▸ **Problem requirements**
Copy out each line of the data below in which "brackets" appears.

=== Information provided ===

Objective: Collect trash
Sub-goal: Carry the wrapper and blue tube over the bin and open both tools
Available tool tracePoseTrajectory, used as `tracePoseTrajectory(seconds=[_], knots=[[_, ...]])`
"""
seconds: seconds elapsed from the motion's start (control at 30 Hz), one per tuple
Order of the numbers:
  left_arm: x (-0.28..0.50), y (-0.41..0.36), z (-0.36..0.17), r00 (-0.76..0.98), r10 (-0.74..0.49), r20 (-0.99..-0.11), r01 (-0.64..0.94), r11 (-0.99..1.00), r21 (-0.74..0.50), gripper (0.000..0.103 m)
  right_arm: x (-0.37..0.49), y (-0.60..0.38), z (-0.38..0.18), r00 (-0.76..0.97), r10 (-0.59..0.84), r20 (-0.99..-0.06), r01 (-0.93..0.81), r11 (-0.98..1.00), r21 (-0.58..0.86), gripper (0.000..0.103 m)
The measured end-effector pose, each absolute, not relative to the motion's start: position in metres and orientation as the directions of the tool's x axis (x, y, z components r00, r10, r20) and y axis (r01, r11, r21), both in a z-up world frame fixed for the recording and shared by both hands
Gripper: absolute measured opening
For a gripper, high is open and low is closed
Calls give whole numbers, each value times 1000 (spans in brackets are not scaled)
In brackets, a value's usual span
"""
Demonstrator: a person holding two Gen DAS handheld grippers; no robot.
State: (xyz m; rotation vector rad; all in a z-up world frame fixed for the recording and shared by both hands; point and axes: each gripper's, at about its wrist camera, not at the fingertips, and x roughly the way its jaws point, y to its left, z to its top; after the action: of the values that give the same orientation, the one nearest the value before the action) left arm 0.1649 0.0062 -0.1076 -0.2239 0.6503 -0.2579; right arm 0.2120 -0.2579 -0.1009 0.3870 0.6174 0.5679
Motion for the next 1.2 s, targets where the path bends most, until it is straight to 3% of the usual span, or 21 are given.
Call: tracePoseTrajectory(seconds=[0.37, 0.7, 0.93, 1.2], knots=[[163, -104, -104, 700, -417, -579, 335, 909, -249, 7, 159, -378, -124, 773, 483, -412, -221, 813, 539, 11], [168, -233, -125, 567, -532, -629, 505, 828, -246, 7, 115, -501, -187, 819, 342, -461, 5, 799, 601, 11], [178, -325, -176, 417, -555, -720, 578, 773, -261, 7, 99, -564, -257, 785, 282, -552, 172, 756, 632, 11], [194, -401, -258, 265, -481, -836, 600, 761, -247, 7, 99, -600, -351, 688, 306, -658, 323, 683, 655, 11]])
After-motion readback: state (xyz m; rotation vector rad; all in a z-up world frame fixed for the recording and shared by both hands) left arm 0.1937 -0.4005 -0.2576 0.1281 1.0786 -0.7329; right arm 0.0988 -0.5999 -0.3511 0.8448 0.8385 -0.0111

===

▸ **Exercise output**
Calls give whole numbers, each value times 1000 (spans in brackets are not scaled)
In brackets, a value's usual span

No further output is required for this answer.